The multi-tiered wedding cake is the centre-piece of the Anglo-Indian wedding reception.

The multi-tiered marriage ceremony cake is the centre-piece of the Anglo-Indian marriage ceremony reception.
| Photo Credit:
R Ravindran / Courtesy: Harry MacLure

“We have photographs dating to the early 1900s, featuring baptism records and marriage registrations, and also one of the gold medal-winning Indian field hockey team at the 1928 Olympics that had nine Anglo-Indians. Some recent pictures, like that of the iconic wedding march, show how some rituals are preserved and celebrated,” says Merin.

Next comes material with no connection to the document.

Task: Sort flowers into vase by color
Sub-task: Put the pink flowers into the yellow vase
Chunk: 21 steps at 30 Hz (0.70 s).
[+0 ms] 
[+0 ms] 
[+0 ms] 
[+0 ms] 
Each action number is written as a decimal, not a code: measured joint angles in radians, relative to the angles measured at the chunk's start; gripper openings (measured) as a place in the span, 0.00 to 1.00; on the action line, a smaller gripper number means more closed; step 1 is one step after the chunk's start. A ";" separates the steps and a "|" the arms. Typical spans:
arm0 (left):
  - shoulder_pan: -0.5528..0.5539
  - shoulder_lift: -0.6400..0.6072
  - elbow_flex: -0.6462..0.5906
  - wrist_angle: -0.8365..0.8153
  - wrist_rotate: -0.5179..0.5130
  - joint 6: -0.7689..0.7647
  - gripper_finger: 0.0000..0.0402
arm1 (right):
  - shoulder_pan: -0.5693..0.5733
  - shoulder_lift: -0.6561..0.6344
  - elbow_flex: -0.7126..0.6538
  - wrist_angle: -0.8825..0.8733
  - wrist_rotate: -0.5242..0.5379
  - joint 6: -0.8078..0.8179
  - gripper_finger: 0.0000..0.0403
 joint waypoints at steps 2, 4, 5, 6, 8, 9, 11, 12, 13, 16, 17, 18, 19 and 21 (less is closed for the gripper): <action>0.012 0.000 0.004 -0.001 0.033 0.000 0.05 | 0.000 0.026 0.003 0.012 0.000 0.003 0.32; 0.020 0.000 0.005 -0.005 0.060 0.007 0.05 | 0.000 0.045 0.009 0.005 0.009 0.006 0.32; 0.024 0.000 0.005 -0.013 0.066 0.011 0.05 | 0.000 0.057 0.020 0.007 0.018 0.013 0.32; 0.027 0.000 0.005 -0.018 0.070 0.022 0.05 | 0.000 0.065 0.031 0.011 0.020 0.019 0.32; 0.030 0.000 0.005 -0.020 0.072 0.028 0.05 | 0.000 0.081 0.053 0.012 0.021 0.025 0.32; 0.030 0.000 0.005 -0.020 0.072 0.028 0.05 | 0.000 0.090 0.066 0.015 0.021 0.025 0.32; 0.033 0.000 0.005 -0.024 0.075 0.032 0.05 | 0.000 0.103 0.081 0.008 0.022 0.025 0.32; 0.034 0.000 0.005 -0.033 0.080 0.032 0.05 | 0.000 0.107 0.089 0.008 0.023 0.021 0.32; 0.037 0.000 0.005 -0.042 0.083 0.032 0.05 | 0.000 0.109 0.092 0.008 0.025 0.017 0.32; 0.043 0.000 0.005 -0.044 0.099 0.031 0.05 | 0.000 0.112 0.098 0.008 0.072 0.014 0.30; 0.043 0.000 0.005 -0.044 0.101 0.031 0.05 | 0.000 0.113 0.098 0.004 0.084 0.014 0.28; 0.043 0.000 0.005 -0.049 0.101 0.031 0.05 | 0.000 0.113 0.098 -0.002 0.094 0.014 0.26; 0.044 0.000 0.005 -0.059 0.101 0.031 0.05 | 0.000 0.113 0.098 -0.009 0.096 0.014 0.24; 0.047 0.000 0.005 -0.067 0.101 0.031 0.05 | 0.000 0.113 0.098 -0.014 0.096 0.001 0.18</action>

The app brings alive the timeline of the group’s migration on the world map, starting with the arrival of the Portuguese in 1498 to the Malabar coast and ending with the diaspora settling overseas. It additionally brings alive Harry MacLure’s sketches in Anglo-Indian lingo.

MemoryBytes app animates Harry Maclure’s sketches of the community

MemoryBytes app animates Harry Maclure’s sketches of the group
| Photo Credit:
R Ravindran

The exhibition occupies one room — too small to include the contributions of this vibrant group, now dwelling a lifetime of gentility fraying on the edges. There is scope for extra, particularly the query of their future as they combine extra into the populace. But for now, the exhibition is an affectionate tribute to the Anglo-Indian’s place within the Indian cultural world.